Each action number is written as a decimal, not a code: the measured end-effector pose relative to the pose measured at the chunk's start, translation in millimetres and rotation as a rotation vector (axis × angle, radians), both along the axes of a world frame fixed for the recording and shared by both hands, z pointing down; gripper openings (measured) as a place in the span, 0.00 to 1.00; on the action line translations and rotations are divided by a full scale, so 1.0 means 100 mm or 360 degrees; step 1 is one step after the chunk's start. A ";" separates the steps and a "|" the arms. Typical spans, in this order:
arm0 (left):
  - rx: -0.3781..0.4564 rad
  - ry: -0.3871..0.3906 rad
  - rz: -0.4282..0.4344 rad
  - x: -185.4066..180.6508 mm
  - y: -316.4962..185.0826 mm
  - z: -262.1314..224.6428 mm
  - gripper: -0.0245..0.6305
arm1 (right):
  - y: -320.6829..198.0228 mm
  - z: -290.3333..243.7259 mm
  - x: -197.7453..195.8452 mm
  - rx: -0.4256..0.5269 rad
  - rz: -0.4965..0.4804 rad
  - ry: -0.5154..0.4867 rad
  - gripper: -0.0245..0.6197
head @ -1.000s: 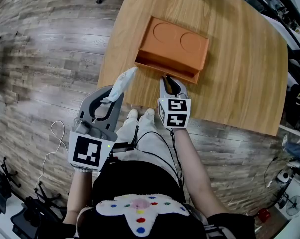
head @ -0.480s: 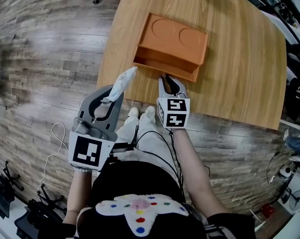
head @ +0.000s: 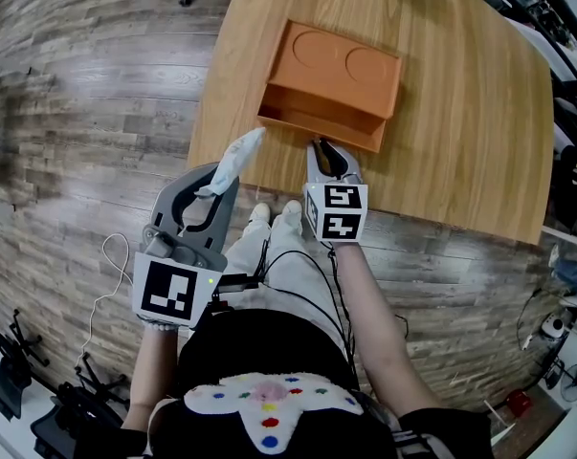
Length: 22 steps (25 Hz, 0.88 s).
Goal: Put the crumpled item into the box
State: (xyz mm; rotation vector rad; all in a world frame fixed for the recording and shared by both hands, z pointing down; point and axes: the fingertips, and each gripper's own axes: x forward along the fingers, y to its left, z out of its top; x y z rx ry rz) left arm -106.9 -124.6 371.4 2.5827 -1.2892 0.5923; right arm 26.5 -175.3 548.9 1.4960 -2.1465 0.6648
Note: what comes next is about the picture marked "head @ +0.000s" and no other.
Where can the black office chair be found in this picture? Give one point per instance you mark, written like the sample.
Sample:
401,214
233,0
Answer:
77,414
10,366

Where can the person's white right shoe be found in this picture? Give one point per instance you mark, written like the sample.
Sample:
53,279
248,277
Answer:
292,210

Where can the person's white shoe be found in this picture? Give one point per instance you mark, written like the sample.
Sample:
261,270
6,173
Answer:
292,210
259,212

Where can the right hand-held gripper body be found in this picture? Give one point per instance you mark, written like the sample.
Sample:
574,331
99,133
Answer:
338,213

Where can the orange box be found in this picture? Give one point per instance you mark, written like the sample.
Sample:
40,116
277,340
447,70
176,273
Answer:
336,77

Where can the white paper item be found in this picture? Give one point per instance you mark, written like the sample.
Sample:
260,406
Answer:
235,158

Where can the small white camera device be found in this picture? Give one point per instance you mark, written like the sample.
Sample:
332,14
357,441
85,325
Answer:
552,328

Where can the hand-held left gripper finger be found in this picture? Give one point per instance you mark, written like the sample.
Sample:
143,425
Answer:
223,227
166,199

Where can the person's right forearm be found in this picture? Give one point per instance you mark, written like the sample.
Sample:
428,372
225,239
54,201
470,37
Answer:
379,323

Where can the small red container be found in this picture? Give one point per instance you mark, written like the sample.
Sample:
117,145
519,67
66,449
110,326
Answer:
519,402

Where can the person's white left shoe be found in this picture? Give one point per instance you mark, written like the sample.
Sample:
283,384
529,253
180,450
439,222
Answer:
259,212

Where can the black floor fan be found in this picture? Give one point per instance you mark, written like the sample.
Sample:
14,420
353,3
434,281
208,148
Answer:
575,383

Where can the person's black dotted-patch top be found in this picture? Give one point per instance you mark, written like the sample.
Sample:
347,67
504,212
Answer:
269,352

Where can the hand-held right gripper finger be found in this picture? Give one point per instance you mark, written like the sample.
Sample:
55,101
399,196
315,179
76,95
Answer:
315,170
345,160

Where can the person's left forearm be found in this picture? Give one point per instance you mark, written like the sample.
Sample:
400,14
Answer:
149,371

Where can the person's light grey trousers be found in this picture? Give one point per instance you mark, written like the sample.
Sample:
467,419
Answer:
288,266

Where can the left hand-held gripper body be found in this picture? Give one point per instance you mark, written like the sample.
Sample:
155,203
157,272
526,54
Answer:
168,292

----------

WORK ORDER: Omit the pictures; set down each record exactly.

TASK RESULT:
Each action number is written as a decimal, not a code: the measured end-effector pose relative to the pose measured at the chunk's start, translation in millimetres and rotation as a rotation vector (axis × angle, radians), both along the axes of a world frame fixed for the recording and shared by both hands, z pointing down; gripper openings (measured) as a place in the span, 0.00 to 1.00; on the action line translations and rotations are divided by a full scale, so 1.0 means 100 mm or 360 degrees; step 1 is one step after the chunk's start. A ";" separates the steps and a "|" the arms. Typical spans, in this order:
arm0 (left):
  - rx: -0.3781..0.4564 rad
  - ry: -0.3871..0.3906 rad
  - rz: -0.4282..0.4344 rad
  - x: -185.4066..180.6508 mm
  - y: -316.4962..185.0826 mm
  - z: -262.1314..224.6428 mm
  - gripper: -0.0245..0.6305
arm1 (right):
  - y: -320.6829..198.0228 mm
  - z: -290.3333..243.7259 mm
  - x: -197.7453..195.8452 mm
  - rx: -0.4256..0.5269 rad
  - rz: -0.4965..0.4804 rad
  - ry: -0.5154..0.4867 rad
  - gripper: -0.0245..0.6197
head @ -1.000s: 
head @ -0.480s: 
head @ +0.000s: 
Length: 22 steps (25 Hz, 0.88 s).
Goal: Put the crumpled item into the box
State: (xyz mm; rotation vector rad; all in a world frame fixed for the recording and shared by both hands, z pointing down; point and axes: the fingertips, and each gripper's own axes: x forward along the fingers, y to its left, z out of its top; x y z rx ry rz) left arm -106.9 -124.6 371.4 2.5827 -1.2892 0.5923; right arm 26.5 -175.3 548.9 1.4960 -2.1465 0.6648
Note: what comes next is about the picture marked "head @ +0.000s" and no other.
Where can the black office chair be found in this picture? Give one point per instance you mark, written like the sample.
Sample:
401,214
233,0
Answer:
77,414
10,366

Where can the person's white right shoe be found in this picture? Give one point per instance you mark, written like the sample.
Sample:
53,279
248,277
Answer:
292,210

Where can the person's white shoe be found in this picture? Give one point per instance you mark, written like the sample.
Sample:
261,270
6,173
Answer:
292,210
259,212

Where can the right hand-held gripper body be found in this picture? Give one point per instance you mark, written like the sample.
Sample:
574,331
99,133
Answer:
338,213

Where can the orange box be found in this picture? Give one point per instance you mark, written like the sample.
Sample:
40,116
277,340
447,70
176,273
Answer:
336,77

Where can the white paper item be found in this picture? Give one point per instance you mark, written like the sample.
Sample:
260,406
Answer:
235,158

Where can the small white camera device be found in this picture? Give one point per instance you mark, written like the sample.
Sample:
332,14
357,441
85,325
Answer:
552,328

Where can the hand-held left gripper finger be found in this picture? Give one point per instance you mark, written like the sample.
Sample:
143,425
Answer:
223,227
166,199

Where can the person's right forearm be found in this picture? Give one point per instance you mark, written like the sample.
Sample:
428,372
225,239
54,201
470,37
Answer:
379,323

Where can the small red container be found in this picture? Give one point per instance you mark, written like the sample.
Sample:
117,145
519,67
66,449
110,326
Answer:
519,402

Where can the person's white left shoe be found in this picture? Give one point per instance you mark, written like the sample.
Sample:
283,384
529,253
180,450
439,222
Answer:
259,212

Where can the black floor fan be found in this picture? Give one point per instance you mark, written like the sample.
Sample:
14,420
353,3
434,281
208,148
Answer:
575,383

Where can the person's black dotted-patch top be found in this picture? Give one point per instance you mark, written like the sample.
Sample:
347,67
504,212
Answer:
269,352

Where can the hand-held right gripper finger be found in this picture? Give one point per instance you mark, written like the sample.
Sample:
55,101
399,196
315,179
76,95
Answer:
315,170
345,160

Where can the person's left forearm be found in this picture? Give one point per instance you mark, written like the sample.
Sample:
400,14
Answer:
149,371

Where can the person's light grey trousers be found in this picture? Give one point per instance you mark, written like the sample.
Sample:
467,419
Answer:
288,266

Where can the left hand-held gripper body be found in this picture? Give one point per instance you mark, written like the sample.
Sample:
155,203
157,272
526,54
Answer:
168,292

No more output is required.